Minimal invasive procedures, according to Gawande, are arguably as significant as the discovery of anesthesia. Incisions have become puncture wounds and many procedures are now done on an outpatient basis.
Increased safety and ease of surgery have produced an explosion of volume. There are at least 50 million surgeries in the U.S. every year. This has created its own challenges of access and cost for patients and the public purse.
Next – Elimination of Invasion
The Journal is entering its third century of publication. “Yet, ” writes Gawande, ” We are still unsure how to measure surgical care and its results. Experiments in the delivery of care will probably provide the next major advancement in the field of surgery.”
“Meanwhile, the practice of surgery itself will continue to change…But if the past quarter century has brought minimally invasive procedures, the next may bring the elimination of invasion. One feels foolish using terms like nanotechnology—I haven’t the slightest idea what it really means or can do—but scientists are already experimenting with techniques for combining noninvasive ways of seeing into the body through the manipulation of small-scale devices that can be injected or swallowed.
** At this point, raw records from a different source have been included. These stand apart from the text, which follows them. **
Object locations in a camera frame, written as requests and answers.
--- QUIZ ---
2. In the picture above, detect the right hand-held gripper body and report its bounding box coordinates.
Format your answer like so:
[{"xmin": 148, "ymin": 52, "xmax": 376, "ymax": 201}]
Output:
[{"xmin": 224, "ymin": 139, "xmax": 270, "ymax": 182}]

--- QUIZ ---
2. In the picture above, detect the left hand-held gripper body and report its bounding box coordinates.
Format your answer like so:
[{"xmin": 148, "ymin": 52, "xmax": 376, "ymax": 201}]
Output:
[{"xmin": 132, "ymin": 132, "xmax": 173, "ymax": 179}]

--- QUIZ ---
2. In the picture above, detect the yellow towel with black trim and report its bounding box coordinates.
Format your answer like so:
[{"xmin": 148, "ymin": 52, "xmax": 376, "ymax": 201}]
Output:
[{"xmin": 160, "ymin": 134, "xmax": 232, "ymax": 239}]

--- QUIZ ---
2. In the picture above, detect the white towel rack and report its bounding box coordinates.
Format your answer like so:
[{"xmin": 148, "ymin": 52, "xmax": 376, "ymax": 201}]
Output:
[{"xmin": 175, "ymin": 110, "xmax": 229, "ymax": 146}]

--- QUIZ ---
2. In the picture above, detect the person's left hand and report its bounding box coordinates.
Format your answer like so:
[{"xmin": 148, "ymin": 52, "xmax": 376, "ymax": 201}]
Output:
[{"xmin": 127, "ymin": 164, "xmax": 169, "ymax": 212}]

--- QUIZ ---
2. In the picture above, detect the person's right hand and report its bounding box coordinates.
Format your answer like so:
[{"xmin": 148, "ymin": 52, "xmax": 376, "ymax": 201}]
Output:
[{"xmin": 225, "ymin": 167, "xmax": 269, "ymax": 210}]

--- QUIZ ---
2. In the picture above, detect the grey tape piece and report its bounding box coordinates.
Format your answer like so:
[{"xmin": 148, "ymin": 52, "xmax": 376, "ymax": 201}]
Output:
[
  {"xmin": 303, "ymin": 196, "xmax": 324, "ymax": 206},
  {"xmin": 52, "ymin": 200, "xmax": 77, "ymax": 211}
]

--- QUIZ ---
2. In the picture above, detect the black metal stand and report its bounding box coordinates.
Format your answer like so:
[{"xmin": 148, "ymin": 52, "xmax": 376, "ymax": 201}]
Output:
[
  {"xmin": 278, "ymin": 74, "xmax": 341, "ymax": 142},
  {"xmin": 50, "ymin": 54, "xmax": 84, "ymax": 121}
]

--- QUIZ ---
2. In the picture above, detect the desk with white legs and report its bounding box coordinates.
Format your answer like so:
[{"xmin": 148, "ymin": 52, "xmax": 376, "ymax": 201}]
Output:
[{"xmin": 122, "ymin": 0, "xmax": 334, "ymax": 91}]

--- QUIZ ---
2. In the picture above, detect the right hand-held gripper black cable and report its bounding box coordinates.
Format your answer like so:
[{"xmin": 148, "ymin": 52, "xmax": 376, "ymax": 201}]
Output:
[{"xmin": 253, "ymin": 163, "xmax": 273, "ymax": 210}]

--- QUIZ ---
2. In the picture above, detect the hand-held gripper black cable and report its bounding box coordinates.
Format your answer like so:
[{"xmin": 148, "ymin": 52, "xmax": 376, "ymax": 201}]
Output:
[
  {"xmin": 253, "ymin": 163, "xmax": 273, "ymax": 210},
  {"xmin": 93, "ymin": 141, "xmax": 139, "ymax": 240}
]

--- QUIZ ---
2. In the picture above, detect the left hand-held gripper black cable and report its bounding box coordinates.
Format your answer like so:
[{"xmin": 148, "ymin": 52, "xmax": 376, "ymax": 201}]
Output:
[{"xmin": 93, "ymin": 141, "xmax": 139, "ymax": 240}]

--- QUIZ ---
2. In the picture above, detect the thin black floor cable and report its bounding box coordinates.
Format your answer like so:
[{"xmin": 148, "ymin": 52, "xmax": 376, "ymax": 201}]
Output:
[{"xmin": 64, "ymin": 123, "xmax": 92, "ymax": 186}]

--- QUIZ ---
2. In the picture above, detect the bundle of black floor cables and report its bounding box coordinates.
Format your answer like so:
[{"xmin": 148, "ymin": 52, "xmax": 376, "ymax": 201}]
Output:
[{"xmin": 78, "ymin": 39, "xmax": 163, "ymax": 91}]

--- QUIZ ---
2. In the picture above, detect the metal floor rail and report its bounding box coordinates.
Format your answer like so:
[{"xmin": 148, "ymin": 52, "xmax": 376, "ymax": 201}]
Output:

Surgical work will probably even become fully automated.”
Gawande concludes that the possibilities are tantalizing. “A century into the future, a surgeon will tell the tale—that is, if the world still makes such people.”
What started as a brutal, risky yet necessary invasion of the human body has evolved remarkably into such a routine procedure that, according to Gawande, the average American will have seven surgical procedures in their lifetime.
If the past is truly prologue, then we can expect that disruptive innovations (like the use of ether by William Morton, a Boston dentist, in 1846 and a report in 1867 in The Lancet of a new system of antisepsis using carbolic acid by Joseph Lister) will initially be treated with widespread skepticism, but will eventually be embraced by the younger generation of physicians who will champion change and extend the boundaries of medicine beyond our imagination.

Discussion
This is a fascinating development. In my practice we've seen similar outcomes with the revised protocol. The key differentiator seems to be patient selection criteria. Has anyone else noticed the correlation with BMI thresholds?
Great point. I'd push back slightly on the conclusion, the sample size in the cited study is too small to draw population-level inferences. That said, the directional signal is compelling and worth a larger RCT.
We implemented a similar approach last year. Early results are promising but we're still gathering 12-month follow-up data. Happy to share our protocol if anyone is interested.